» Problem requirements
Transcribe, with complete accuracy, all of the entries below except for the pictures.

___ Records

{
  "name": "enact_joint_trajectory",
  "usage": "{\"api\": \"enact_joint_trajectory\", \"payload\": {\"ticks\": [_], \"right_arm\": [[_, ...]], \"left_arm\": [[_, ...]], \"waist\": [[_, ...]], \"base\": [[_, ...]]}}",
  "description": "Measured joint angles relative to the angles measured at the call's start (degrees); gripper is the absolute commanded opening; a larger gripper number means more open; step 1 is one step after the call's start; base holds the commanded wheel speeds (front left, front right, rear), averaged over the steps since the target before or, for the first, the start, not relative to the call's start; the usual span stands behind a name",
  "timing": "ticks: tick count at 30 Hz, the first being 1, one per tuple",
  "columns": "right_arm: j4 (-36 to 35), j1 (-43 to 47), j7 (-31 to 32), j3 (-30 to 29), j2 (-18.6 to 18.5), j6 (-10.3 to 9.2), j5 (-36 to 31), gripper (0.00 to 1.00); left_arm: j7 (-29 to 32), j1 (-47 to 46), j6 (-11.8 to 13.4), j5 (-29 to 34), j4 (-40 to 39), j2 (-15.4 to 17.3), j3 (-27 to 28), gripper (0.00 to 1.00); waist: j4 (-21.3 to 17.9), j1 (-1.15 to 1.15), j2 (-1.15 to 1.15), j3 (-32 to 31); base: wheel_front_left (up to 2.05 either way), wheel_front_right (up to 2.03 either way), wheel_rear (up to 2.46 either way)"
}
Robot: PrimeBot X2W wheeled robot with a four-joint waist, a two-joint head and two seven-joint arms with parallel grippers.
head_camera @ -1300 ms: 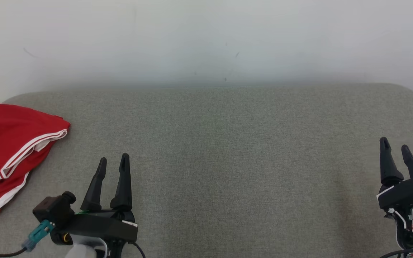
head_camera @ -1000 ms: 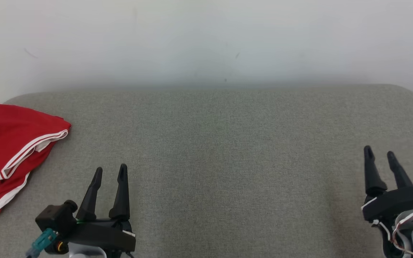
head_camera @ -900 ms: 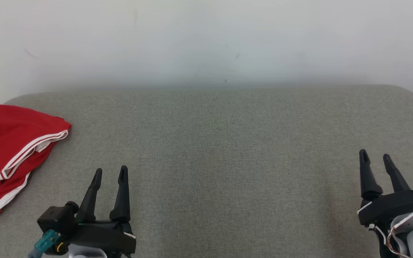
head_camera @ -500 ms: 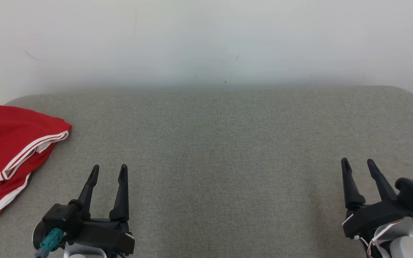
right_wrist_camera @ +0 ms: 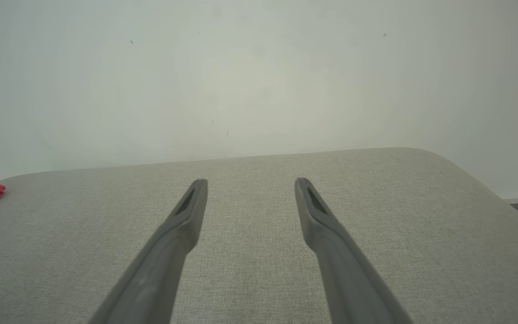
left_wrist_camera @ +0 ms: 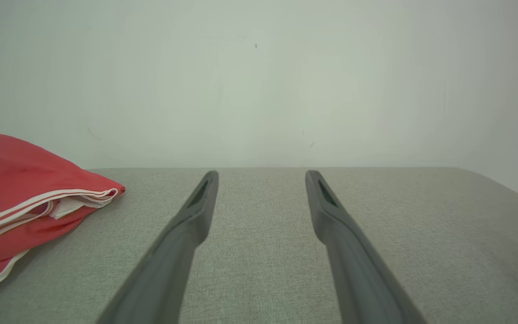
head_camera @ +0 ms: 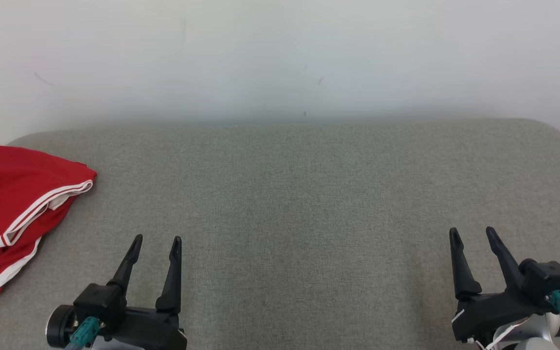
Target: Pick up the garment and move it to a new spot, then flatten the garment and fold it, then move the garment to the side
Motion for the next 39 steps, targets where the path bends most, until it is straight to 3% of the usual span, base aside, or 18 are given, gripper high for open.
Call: {"api": "enact_joint_trajectory", "payload": {"ticks": [18, 39], "right_arm": [[-4.7, 4.7, -2.8, 1.3, 2.8, 0.0, -5.2, 1.0], [-6.3, 6.9, -3.3, 0.4, 4.7, 0.0, -7.3, 1.0]], "left_arm": [[2.0, 3.5, 3.0, 5.2, -2.5, -0.7, 3.3, 1.0], [2.4, 5.3, 3.8, 7.6, -4.0, -0.6, 4.1, 1.0]], "waist": [[-0.4, 0.0, 0.0, -0.7], [-0.4, 0.0, 0.0, -0.7]], "base": [[0.0, 0.0, 0.0], [0.0, 0.0, 0.0]]}}
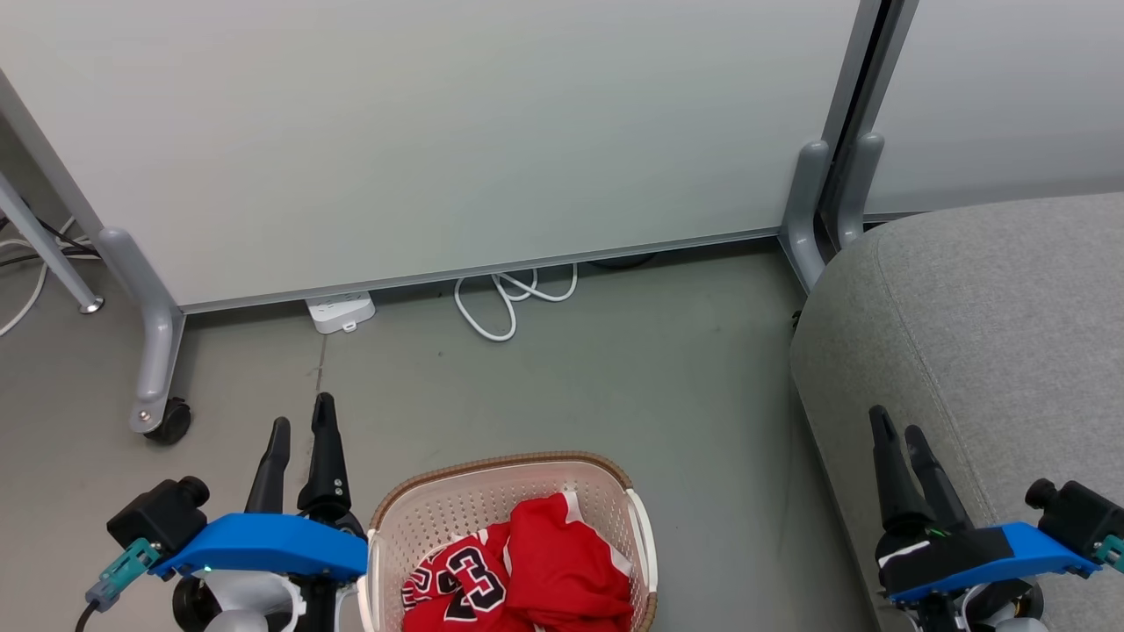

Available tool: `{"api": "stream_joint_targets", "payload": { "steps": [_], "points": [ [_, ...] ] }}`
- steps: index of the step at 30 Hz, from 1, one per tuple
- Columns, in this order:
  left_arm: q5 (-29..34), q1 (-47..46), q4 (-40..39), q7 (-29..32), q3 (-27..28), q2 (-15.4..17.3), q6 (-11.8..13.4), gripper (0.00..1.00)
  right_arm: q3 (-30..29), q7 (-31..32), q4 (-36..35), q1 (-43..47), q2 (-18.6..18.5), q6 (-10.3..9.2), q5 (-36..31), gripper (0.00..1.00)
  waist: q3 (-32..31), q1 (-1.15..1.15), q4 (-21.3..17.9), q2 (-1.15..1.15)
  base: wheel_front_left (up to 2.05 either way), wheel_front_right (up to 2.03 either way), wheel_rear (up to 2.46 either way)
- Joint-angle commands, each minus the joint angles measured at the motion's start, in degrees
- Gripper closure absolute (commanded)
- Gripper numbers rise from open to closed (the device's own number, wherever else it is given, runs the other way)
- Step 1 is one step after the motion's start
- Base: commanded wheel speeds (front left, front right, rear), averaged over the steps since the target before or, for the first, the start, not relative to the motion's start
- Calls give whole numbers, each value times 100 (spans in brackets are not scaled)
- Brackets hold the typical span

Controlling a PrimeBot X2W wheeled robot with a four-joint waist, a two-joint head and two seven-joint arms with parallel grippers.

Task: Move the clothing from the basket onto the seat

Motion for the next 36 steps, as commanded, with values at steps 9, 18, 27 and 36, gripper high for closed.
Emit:
{"api": "stream_joint_targets", "payload": {
  "steps": [9, 18, 27, 36],
  "points": [
    [775, -180, 29, -193, -125, 53, 8, 0, 87, -196, 9, -133, -48, 10, -755, 0, 6, 0, 19, 0, 0, 0, 0],
    [1384, -214, 130, -334, -243, 57, 30, 0, 152, -339, 41, -142, -64, 11, -1349, 0, 14, 0, 40, 0, 0, 0, 0],
    [1906, -249, 253, -471, -354, 59, 29, 0, 206, -472, 68, -151, -66, 12, -1891, 0, 21, 0, 72, 0, 0, 0, 0],
    [2353, -303, 373, -583, -438, 61, 16, 0, 262, -590, 82, -167, -63, 13, -2388, 0, 55, 0, 90, 0, 0, 0, 0]
  ]
}}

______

» Output for this task
{
  "name": "enact_joint_trajectory",
  "usage": "{\"api\": \"enact_joint_trajectory\", \"payload\": {\"ticks\": [_], \"right_arm\": [[_, ...]], \"left_arm\": [[_, ...]], \"waist\": [[_, ...]], \"base\": [[_, ...]]}}",
  "description": "Measured joint angles relative to the angles measured at the call's start (degrees); gripper is the absolute commanded opening; a larger gripper number means more open; step 1 is one step after the call's start; base holds the commanded wheel speeds (front left, front right, rear), averaged over the steps since the target before or, for the first, the start, not relative to the call's start; the usual span stands behind a name",
  "timing": "ticks: tick count at 30 Hz, the first being 1, one per tuple",
  "columns": "right_arm: j4 (-36 to 35), j1 (-43 to 47), j7 (-31 to 32), j3 (-30 to 29), j2 (-18.6 to 18.5), j6 (-10.3 to 9.2), j5 (-36 to 31), gripper (0.00 to 1.00); left_arm: j7 (-29 to 32), j1 (-47 to 46), j6 (-11.8 to 13.4), j5 (-29 to 34), j4 (-40 to 39), j2 (-15.4 to 17.3), j3 (-27 to 28), gripper (0.00 to 1.00); waist: j4 (-21.3 to 17.9), j1 (-1.15 to 1.15), j2 (-1.15 to 1.15), j3 (-32 to 31); base: wheel_front_left (up to 2.05 either way), wheel_front_right (up to 2.03 either way), wheel_rear (up to 2.46 either way)"
}
Robot: PrimeBot X2W wheeled robot with a four-joint waist, a two-joint head and two seven-joint arms with parallel grippers.
head_camera @ -1300 ms: 
head_camera @ -1000 ms: 
head_camera @ -900 ms: 
head_camera @ -500 ms: 
right_wrist_camera @ +0 ms: 
left_wrist_camera @ +0 ms: 
head_camera @ +0 ms: 
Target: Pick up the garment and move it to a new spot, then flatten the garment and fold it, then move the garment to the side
Motion for the next 39 steps, targets where the path bends most, until it is straight to 3% of the usual span, base aside, or 18 are given, gripper high for open.
Call: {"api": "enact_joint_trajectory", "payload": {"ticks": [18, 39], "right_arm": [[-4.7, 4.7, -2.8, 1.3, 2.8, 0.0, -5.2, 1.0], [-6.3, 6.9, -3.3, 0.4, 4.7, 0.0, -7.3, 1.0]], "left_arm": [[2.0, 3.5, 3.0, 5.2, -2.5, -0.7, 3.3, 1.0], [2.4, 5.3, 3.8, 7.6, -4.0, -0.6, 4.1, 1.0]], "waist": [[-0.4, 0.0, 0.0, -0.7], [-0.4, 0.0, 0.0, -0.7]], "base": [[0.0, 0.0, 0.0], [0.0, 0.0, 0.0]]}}

Available tool: `{"api": "stream_joint_targets", "payload": { "steps": [_], "points": [ [_, ...] ] }}`
- steps: index of the step at 30 Hz, from 1, one per tuple
- Columns, in this order:
  left_arm: q5 (-29..34), q1 (-47..46), q4 (-40..39), q7 (-29..32), q3 (-27..28), q2 (-15.4..17.3), q6 (-11.8..13.4), gripper (0.00..1.00)
  right_arm: q3 (-30..29), q7 (-31..32), q4 (-36..35), q1 (-43..47), q2 (-18.6..18.5), q6 (-10.3..9.2), q5 (-36..31), gripper (0.00..1.00)
  waist: q3 (-32..31), q1 (-1.15..1.15), q4 (-21.3..17.9), q2 (-1.15..1.15)
  base: wheel_front_left (up to 2.05 either way), wheel_front_right (up to 2.03 either way), wheel_rear (up to 2.46 either way)
- Joint-angle commands, each minus the joint angles measured at the motion's start, in degrees
- Gripper closure absolute (commanded)
- Gripper numbers rise from open to closed (the device's own number, wherever else it is given, runs the other way)
- Step 1 is one step after the motion's start
- Base: commanded wheel speeds (front left, front right, rear), averaged over the steps since the target before or, for the first, the start, not relative to the motion's start
- Calls give whole numbers, each value times 100 (spans in brackets are not scaled)
- Brackets hold the typical span

Controlling a PrimeBot X2W wheeled robot with a four-joint waist, a two-joint head and two seven-joint arms with parallel grippers.

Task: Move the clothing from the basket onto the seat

Motion for the next 36 steps, as commanded, with values at steps 9, 18, 27 and 36, gripper high for closed.
Emit:
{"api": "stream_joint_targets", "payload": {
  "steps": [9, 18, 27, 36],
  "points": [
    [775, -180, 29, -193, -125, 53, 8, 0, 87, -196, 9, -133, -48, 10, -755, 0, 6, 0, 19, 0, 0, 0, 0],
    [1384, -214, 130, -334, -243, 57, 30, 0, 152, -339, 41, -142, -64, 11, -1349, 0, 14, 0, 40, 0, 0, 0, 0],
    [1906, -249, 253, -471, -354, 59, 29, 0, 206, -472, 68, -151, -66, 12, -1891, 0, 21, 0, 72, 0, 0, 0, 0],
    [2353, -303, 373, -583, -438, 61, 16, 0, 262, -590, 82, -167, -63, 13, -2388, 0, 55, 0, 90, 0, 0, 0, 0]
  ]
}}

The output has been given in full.